From: Namhyung Kim <namhyung@kernel.org>
To: Dmitry Vyukov <dvyukov@google.com>
Cc: irogers@google.com, linux-perf-users@vger.kernel.org,
linux-kernel@vger.kernel.org,
Arnaldo Carvalho de Melo <acme@kernel.org>
Subject: Re: [PATCH v3 0/7] perf report: Add latency and parallelism profiling
Date: Tue, 28 Jan 2025 21:05:14 -0800 [thread overview]
Message-ID: <Z5m3Co6TEnUiIQkG@google.com> (raw)
In-Reply-To: <cover.1737971364.git.dvyukov@google.com>
On Mon, Jan 27, 2025 at 10:58:47AM +0100, Dmitry Vyukov wrote:
> There are two notions of time: wall-clock time and CPU time.
> For a single-threaded program, or a program running on a single-core
> machine, these notions are the same. However, for a multi-threaded/
> multi-process program running on a multi-core machine, these notions are
> significantly different. Each second of wall-clock time we have
> number-of-cores seconds of CPU time.
>
> Currently perf only allows to profile CPU time. Perf (and all other
> existing profilers to the be best of my knowledge) does not allow to
> profile wall-clock time.
>
> Optimizing CPU overhead is useful to improve 'throughput', while
> optimizing wall-clock overhead is useful to improve 'latency'.
> These profiles are complementary and are not interchangeable.
> Examples of where latency profile is needed:
> - optimzing build latency
> - optimizing server request latency
> - optimizing ML training/inference latency
> - optimizing running time of any command line program
>
> CPU profile is useless for these use cases at best (if a user understands
> the difference), or misleading at worst (if a user tries to use a wrong
> profile for a job).
>
> This series add latency and parallelization profiling.
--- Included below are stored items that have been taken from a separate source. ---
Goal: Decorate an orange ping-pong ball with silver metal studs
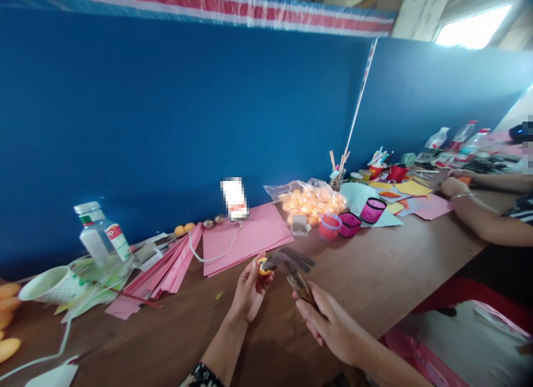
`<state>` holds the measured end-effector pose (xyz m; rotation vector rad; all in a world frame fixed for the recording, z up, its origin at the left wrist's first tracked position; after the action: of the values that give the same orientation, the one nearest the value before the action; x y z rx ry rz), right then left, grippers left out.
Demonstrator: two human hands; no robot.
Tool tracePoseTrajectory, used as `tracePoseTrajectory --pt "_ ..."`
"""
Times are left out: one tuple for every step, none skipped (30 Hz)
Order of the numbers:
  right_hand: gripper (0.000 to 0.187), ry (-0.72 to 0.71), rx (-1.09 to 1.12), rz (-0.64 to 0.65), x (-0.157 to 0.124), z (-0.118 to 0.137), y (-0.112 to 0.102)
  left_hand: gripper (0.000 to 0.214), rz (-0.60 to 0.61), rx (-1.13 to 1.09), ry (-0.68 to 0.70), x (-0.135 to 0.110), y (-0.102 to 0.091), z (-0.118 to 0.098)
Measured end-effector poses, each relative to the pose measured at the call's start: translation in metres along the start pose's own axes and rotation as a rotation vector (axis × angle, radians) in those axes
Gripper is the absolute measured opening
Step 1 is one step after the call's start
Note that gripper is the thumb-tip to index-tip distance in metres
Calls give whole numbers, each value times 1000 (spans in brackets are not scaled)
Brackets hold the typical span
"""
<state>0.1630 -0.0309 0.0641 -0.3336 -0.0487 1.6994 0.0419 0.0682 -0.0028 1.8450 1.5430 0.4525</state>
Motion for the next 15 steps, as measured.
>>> tracePoseTrajectory --pt "29 -5 -5 -3 0 1 -1 34 -3 -8 -6 0 0 0" --pt "29 -13 -9 -9 -1 2 -2 35 -5 -20 -16 1 0 0" --pt "28 -21 -13 -17 -2 4 -4 35 -5 -35 -26 1 1 1" --pt "27 -28 -17 -26 -2 5 -6 35 -3 -46 -36 0 1 1" --pt "27 -33 -21 -36 -3 6 -8 35 -1 -55 -42 0 2 2" --pt "27 -35 -23 -43 -3 6 -9 36 6 -56 -45 0 3 2" --pt "27 -30 -24 -45 -3 5 -9 37 14 -51 -47 -1 4 3" --pt "28 -22 -22 -39 -2 4 -9 38 24 -42 -50 -1 5 3" --pt "28 -14 -18 -28 -1 2 -8 40 35 -35 -55 -1 6 5" --pt "29 -7 -11 -16 -1 0 -7 40 43 -30 -59 -1 7 6" --pt "30 -4 -3 -8 0 -1 -6 40 43 -28 -59 -1 6 6" --pt "30 -6 3 -9 0 -1 -6 40 33 -29 -54 -1 5 6" --pt "30 -13 9 -17 0 -1 -8 38 16 -34 -44 0 4 5" --pt "30 -21 12 -27 0 0 -9 37 -1 -40 -34 0 2 4" --pt "29 -28 15 -35 1 0 -9 36 -12 -45 -29 0 2 3"
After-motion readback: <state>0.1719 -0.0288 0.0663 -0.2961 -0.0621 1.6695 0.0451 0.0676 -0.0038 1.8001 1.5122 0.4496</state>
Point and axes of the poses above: each hand's wrist, its own x-axis towards the middle knuckle, its own y-axis out of the palm, z = x × y, the point moved 10 cm from there along x, towards the middle knuckle, and after that the axes turned 2 degrees about y, right-handed, at the moved point
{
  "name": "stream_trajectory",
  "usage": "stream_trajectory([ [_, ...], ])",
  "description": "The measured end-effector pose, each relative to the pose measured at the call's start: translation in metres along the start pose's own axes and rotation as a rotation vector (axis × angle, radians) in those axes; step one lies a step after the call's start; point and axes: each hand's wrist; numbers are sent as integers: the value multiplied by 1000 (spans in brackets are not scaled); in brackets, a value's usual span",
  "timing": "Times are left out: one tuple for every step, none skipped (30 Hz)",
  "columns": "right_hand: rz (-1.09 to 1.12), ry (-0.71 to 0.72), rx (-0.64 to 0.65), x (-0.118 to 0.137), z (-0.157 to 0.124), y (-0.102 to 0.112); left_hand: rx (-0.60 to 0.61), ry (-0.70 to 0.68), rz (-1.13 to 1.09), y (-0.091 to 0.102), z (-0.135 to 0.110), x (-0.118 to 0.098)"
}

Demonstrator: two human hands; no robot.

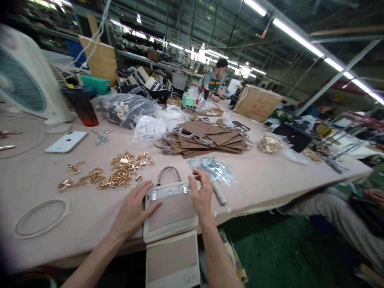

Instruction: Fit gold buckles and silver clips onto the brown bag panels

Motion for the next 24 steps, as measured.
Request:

> See the added documentation and flags descriptions for details.
>
> Brief outline of the implementation:
> - add context switch collection during record
> - calculate number of threads running on CPUs (parallelism level)
> during report
> - divide each sample weight by the parallelism level
> This effectively models that we were taking 1 sample per unit of
> wall-clock time.
>
> We still default to the CPU profile, so it's up to users to learn
> about the second profiling mode and use it when appropriate.
>
> Changes in v3:
> - rebase and split into patches
> - rename 'wallclock' to 'latency' everywhere
> - don't enable latency profiling by default,
> instead add record/report --latency flag
Thanks for doing this, much better now. I've added some comments in
the thread.
Thanks,
Namhyung
>
> Dmitry Vyukov (7):
> perf report: Add machine parallelism
> perf report: Add parallelism sort key
> perf report: Switch filtered from u8 to u16
> perf report: Add parallelism filter
> perf report: Add latency output field
> perf report: Add --latency flag
> perf report: Add latency and parallelism profiling documentation
>
> Cc: Namhyung Kim <namhyung@kernel.org>
> Cc: Arnaldo Carvalho de Melo <acme@kernel.org>
> Cc: Ian Rogers <irogers@google.com>
> Cc: linux-perf-users@vger.kernel.org
> Cc: linux-kernel@vger.kernel.org
>
> .../callchain-overhead-calculation.txt | 5 +-
> .../cpu-and-latency-overheads.txt | 85 ++++++++++++++++++
> tools/perf/Documentation/perf-report.txt | 49 ++++++----
> tools/perf/Documentation/tips.txt | 3 +
> tools/perf/builtin-record.c | 20 +++++
> tools/perf/builtin-report.c | 39 ++++++++
> tools/perf/ui/browsers/hists.c | 27 +++---
> tools/perf/ui/hist.c | 64 +++++++++----
> tools/perf/util/addr_location.c | 1 +
> tools/perf/util/addr_location.h | 7 +-
> tools/perf/util/event.c | 11 +++
> tools/perf/util/events_stats.h | 2 +
> tools/perf/util/hist.c | 90 +++++++++++++++----
> tools/perf/util/hist.h | 26 +++++-
> tools/perf/util/machine.c | 7 ++
> tools/perf/util/machine.h | 6 ++
> tools/perf/util/session.c | 12 +++
> tools/perf/util/session.h | 1 +
> tools/perf/util/sort.c | 69 ++++++++++++--
> tools/perf/util/sort.h | 3 +-
> tools/perf/util/symbol.c | 34 +++++++
> tools/perf/util/symbol_conf.h | 8 +-
> 22 files changed, 498 insertions(+), 71 deletions(-)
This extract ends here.